EXERCISE BRIEF :: Using the material below, print the line that contains "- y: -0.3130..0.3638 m", the line that contains "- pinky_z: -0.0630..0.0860", and every line in between, exactly and nothing else.

☆ ☆ ☆ ☆ ☆

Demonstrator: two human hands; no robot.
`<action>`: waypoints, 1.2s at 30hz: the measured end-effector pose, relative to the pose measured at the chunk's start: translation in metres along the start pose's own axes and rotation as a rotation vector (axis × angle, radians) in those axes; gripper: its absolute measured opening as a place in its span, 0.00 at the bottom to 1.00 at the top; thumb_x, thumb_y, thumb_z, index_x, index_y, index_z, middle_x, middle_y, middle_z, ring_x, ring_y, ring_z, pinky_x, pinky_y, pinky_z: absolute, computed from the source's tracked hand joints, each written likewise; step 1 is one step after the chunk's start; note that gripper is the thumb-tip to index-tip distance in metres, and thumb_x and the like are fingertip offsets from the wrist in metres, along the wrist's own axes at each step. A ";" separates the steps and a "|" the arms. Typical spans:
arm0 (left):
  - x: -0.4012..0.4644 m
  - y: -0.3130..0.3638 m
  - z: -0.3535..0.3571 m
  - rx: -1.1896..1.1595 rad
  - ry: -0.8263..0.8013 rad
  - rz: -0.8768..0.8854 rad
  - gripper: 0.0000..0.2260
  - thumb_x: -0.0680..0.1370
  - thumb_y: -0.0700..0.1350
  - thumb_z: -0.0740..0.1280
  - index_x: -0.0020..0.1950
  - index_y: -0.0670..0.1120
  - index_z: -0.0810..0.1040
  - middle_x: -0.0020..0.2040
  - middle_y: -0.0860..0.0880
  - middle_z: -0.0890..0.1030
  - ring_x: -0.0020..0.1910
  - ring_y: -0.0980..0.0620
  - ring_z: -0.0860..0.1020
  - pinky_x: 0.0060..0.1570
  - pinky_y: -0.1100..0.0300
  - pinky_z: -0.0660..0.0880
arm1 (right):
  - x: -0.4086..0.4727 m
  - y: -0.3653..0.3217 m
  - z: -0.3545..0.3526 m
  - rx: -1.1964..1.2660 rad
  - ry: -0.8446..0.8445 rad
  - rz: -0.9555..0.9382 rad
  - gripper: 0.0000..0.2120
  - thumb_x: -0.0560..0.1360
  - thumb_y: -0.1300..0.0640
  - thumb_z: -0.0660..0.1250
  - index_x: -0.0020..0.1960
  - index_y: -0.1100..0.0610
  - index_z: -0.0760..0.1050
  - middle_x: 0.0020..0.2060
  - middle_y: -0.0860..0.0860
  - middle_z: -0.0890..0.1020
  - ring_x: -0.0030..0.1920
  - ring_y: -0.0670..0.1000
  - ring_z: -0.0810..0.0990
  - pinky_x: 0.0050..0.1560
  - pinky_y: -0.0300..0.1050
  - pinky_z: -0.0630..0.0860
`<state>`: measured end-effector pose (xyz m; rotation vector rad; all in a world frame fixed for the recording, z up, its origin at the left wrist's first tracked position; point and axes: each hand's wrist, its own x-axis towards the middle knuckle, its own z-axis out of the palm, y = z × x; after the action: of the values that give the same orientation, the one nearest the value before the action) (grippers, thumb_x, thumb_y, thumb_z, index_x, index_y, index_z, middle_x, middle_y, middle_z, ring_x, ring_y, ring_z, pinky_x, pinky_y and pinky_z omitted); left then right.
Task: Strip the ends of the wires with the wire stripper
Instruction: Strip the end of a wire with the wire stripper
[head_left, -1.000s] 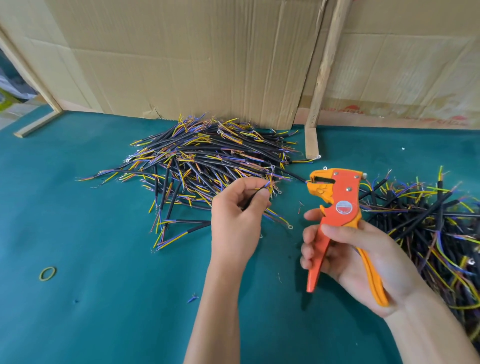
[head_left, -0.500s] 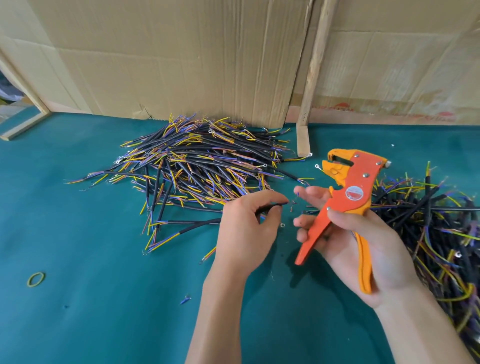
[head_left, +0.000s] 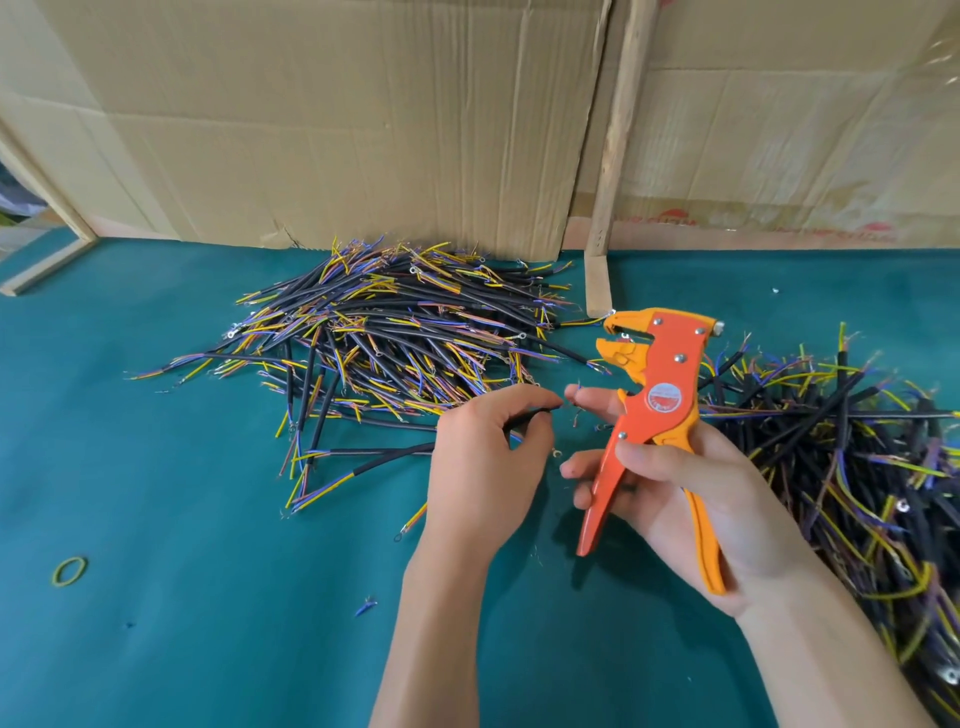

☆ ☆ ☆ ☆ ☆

RESPONSE TO THE TASK ::
  - y: -0.3130..0.3638 m
  - z: -0.3535..0.3571 m
  - rx: -1.1896..1.1595 rad
  - ry: -0.8263..0.8013 rad
  - rz: -0.8768..0.8854 rad
  - gripper: 0.0000..0.2260
  - thumb_x: -0.0680..0.1370
  - thumb_y: -0.0700..0.1350
  - thumb_z: -0.0740..0.1280
  - index_x: -0.0020..0.1950
  - index_y: -0.0670..0.1120
  - index_z: -0.0810..0.1040
  - middle_x: -0.0020..0.2040
  - middle_y: -0.0860..0.0880
  - middle_z: -0.0890..0.1030
  - ring_x: -0.0020..0.1910
  - ring_y: -0.0980..0.0620
  - ring_z: -0.0860..0.1020
  - pinky_x: 0.0060..0.1570
  - pinky_y: -0.1100..0.0300
  - pinky_z: -0.0660..0.0880
arm1 (right):
  - x: -0.4086..0.4727 m
  - y: -0.3653..0.3217 m
  - z: -0.3545..0.3526 m
  - rx: -1.1964..1.2660 rad
  - ry: -0.8446..0.8445 rad
  - rz: -0.9555..0.9382 rad
  - gripper: 0.0000..0.2120
  - thumb_x: -0.0560..0.1360
  - thumb_y: -0.1300..0.0640
  - thumb_z: -0.0660..0.1250
  - index_x: -0.0020..0.1960
  - index_y: -0.1100..0.0610
  - index_z: -0.0760..0.1050
  - middle_x: 0.0020..0.2060
  - middle_y: -0.0860..0.0860
  - middle_z: -0.0890..0.1020
  - ring_x: -0.0030..0.1920
  - ring_y: -0.0670..0.1000
  - ring_z: -0.0810..0.0990
  - pinky_x: 0.0050..0.1560
  - pinky_y: -0.0300..0.1050
  - pinky_z: -0.0630..0.0860

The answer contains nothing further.